Down on its level, laying on my stomach to watch how its muscles propelled it along on a layer of mucous, I was reminded of a majestic (albeit, miniature) ocean liner as it glided along the pavement.
I came across this small (maybe 10 inch) snake walking down from the North Gate of the UCB campus. I’m not sure what species it might be, but my best guess is some species of Sharp-tailed Snake (Contia tenuis)—maybe a Forest Sharp-tailed snake. If some herpetologist wants to weight in, that would be great! It was moving very fast to try to take cover, and I barely caught it on camera before it disappeared into the foliage.
Here’s another view of the Bay and Golden Gate Bridge near sunset. A Pacific storm was heading our way, and the high cirrus and cirrostratus clouds that appeared in the West at the beginning of the day were beginning to give way to lower level altocumulus and stratocumulus.
The height of some of the redwoods in Strawberry Canyon is astounding. I estimated that most of the trees in this grove were well over 110-120 feet tall. Now that I live in Northern California, I hope some day soon to see the coast redwoods (Sequoia sempervirens), the tallest trees on earth, at Redwood National and State Parks.

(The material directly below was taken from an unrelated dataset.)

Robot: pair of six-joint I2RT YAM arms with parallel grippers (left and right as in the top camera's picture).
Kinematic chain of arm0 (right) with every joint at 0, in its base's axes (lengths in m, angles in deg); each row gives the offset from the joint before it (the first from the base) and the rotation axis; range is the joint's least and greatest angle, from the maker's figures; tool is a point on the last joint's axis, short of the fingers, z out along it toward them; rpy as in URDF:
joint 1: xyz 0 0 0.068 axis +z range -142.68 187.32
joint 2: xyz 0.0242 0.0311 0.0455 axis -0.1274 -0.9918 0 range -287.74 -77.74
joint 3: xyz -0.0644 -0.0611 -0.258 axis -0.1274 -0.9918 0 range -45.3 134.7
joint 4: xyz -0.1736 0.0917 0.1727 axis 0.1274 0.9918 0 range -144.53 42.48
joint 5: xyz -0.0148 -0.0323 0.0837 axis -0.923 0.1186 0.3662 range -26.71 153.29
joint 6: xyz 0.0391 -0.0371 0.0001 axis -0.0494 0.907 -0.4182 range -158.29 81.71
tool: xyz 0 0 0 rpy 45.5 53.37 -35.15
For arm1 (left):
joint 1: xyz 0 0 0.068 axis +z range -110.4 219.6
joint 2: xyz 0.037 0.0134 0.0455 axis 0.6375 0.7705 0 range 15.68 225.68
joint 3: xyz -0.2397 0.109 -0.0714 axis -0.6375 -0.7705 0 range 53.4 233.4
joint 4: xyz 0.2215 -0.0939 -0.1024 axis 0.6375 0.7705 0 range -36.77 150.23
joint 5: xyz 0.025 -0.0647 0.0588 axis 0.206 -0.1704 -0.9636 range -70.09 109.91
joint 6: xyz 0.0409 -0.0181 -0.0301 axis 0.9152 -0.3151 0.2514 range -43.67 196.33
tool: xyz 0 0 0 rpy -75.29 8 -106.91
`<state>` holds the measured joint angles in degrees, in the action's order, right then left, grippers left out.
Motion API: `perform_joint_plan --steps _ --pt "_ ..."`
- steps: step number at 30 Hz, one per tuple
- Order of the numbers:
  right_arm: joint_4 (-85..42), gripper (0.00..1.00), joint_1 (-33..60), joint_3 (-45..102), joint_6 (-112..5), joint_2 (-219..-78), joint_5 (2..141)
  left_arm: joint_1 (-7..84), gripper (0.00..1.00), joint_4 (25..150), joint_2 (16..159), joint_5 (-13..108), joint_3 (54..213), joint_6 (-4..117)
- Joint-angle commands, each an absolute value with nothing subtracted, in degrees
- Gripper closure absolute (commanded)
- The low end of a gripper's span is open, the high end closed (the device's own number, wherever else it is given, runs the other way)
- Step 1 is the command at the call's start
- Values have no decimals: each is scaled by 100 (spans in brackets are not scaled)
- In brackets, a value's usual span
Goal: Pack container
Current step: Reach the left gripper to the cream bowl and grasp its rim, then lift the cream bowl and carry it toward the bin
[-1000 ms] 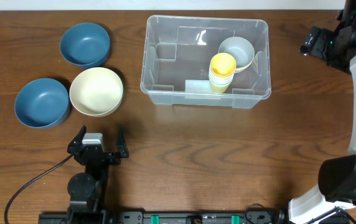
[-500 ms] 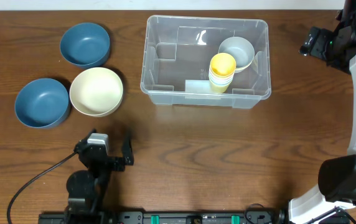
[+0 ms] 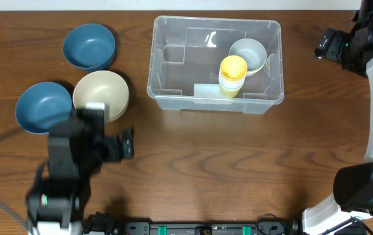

I loved how these California poppies found a way to grow out of near solid rock along the upper fire trail at Strawberry Canyon.
When spring arrives in the Berkeley Hills, you really should climb up into them and see for yourself how deep, rich, and varied the greens are. After being brown all summer and through much of the winter, the hills are transformed by the winter and spring rains into an emerald wonderland.
One of the delights of walking up the streets that head up into the Berkeley Hills above the City of Berkeley are the little paths and well-kept lanes and walks that connect the lower and higher levels of the hills. Here’s one of my favorite paths (for privacy, I won’t say where.) If you don’t have a copy, I highly recommend getting the Map of Berkeley Pathways which is put out by the Berkeley Path Wanderers Association.
More spring green near the top of Claremont Canyon.
I’ll end this post with a photo of a glorious sunset taken from the hills right above the UCB campus. (You can see the Campanile behind one of the Eucalyptus.) I hope this two-part series, “The Beauty of the Berkeley Hills” will inspire you to explore the Hills yourself and with loved ones and to always be alert for ways to preserve and protect this amazing natural treasure right at our doorsteps.
May we meet as friends, some day, in the Hills of Great Beauty!